Anyway, it was what happened after the service that needs to be told. After having waited in a "queue" of people who wanted to meet with the priest, my turn finally arrived. I went in his too white office with my mother. What ensued was so bizarre I don't even know how to describe it, but I will try. 

It started as a simple conversation. But soon enough my mother told the priest that I haven't been going to church for many years now. This occurred right after I tried to pull myself out of the session by telling the priest that I had felt peace while in the service. She just had to tell him all about my lost devotion. As if I had defected from Christianity. I haven't actually; I just did from the church. 

This led to the priest asking my mom to leave us alone. And he started bombarding me with all kinds of unnecessary questions, not to call them stupid. He tried in every way he could think of to convince me to rejoin the church. He then proceeded to make me repeat some long sentences after him, and repeat them I did, until he reached the last syllable, and then I didn’t.
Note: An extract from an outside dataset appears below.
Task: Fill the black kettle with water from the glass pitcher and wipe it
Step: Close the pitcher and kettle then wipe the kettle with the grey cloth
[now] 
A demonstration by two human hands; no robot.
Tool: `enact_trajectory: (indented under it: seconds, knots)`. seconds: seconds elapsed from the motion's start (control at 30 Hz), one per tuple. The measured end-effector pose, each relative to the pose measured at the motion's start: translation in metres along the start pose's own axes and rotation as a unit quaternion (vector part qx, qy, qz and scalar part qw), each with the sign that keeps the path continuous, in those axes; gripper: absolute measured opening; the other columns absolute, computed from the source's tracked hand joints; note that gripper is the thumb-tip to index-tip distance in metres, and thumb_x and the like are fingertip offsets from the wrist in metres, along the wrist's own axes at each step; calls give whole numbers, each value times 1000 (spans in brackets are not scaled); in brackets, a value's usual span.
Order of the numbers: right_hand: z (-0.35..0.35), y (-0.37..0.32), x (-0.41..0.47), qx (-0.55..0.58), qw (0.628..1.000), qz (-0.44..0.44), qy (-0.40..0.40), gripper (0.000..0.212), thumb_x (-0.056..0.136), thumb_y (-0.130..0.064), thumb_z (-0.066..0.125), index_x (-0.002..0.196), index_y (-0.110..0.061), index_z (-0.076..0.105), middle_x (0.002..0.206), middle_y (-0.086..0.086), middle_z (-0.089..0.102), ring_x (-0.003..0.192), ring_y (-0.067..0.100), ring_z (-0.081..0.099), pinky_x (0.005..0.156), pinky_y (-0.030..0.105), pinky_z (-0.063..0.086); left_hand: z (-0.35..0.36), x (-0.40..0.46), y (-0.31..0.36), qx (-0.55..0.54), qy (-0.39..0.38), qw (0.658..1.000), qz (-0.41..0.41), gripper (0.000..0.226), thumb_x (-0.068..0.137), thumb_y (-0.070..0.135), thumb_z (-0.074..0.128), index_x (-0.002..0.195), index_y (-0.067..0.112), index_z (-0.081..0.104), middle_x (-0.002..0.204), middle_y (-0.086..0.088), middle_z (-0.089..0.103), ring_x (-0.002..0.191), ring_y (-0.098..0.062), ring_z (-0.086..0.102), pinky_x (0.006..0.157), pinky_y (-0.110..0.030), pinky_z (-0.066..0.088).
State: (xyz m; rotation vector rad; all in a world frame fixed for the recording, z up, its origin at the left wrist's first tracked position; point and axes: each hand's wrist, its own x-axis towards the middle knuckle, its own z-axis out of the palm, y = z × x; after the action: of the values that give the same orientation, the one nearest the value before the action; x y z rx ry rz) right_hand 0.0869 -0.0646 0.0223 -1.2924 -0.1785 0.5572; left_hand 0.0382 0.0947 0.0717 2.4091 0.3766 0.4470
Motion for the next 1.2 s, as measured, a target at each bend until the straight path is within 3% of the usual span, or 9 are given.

It exasperated him, but I felt no guilt; I had warned him not to try with me from the very start. 

At the end of a frustrating hour or so, somehow the subject of my insomnia came up. And the priest’s face lightened up as if he had just found the missing piece of my puzzle. He inquired about my dreams, and when I said that my recurrent dream was cockroaches, he gave me the title of a book to read and referred me to yet another priest who would REALLY help me. 

I wasn’t going to go to the other priest if it hadn’t been for the first one who insisted in telling my parents about it, there was no escape from going after that.
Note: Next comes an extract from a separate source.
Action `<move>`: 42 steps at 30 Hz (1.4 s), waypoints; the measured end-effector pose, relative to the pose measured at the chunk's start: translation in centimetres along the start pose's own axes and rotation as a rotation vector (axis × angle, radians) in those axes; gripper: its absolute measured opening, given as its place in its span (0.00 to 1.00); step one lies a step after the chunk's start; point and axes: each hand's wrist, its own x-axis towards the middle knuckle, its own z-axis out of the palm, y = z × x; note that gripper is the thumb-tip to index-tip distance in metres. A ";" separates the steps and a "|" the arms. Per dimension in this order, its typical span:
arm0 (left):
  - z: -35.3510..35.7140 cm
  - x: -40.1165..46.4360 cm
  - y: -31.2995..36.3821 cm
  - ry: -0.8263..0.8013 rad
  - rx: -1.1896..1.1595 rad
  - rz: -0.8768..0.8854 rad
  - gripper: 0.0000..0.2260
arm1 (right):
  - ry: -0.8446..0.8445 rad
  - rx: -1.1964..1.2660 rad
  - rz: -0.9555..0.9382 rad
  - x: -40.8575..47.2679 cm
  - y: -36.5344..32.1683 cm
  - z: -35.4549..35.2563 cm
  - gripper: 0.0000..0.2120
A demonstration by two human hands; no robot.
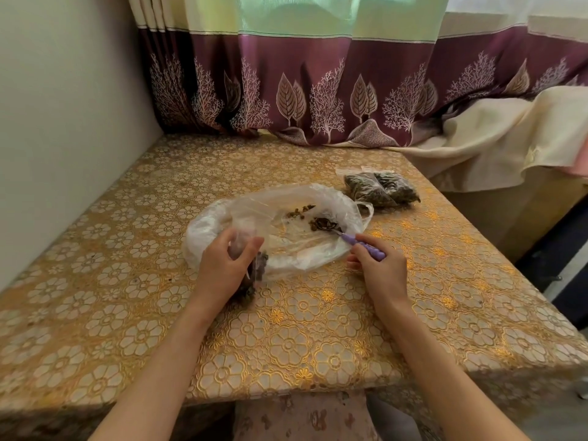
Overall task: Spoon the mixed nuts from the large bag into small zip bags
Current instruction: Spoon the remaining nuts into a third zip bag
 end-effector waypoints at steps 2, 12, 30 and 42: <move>-0.1 -0.2 0.4 0.000 -0.022 0.001 0.21 | -0.014 0.004 -0.002 -0.2 -0.1 -0.4 0.11; -0.5 -0.1 0.4 -0.115 -0.114 -0.127 0.43 | -0.133 0.266 0.061 -1.0 -3.3 -1.0 0.07; -0.5 0.1 0.5 -0.124 -0.205 -0.169 0.42 | -0.585 0.017 -0.273 -1.6 -9.5 0.7 0.11; -0.6 0.0 0.7 -0.146 -0.153 -0.174 0.44 | -0.245 0.181 -0.211 -0.7 -6.8 -0.5 0.06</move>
A couple of days later, I went to see the other priest. And I am not feeling into going into lots of details anymore, but the essential is that he performed the same ritual on me among many others in the church’s yard. It was an absolutely ridiculous ritual which involved him and another priest praying over my head and blowing “the Holy Spirit” IN MY EYES and noticing that when they blow their disgusting breath in my face, my eyes TWITCH!!! Oh yeah, they twitched!!!! And that of course meant that I was “possessed” by something and the treatment includes taking off my “Satanic” pendant (it was just a random piece of metal!!!) and puncturing the bottle of holy water with a pin and spraying the water every night in the house in the form of a cross. I would also have to come back next Thursday and bring with me water, olive oil (not frying oil) and rough salt, they would “pray” on those too and give me the guidelines on their usage.

Needless to say I never went back there.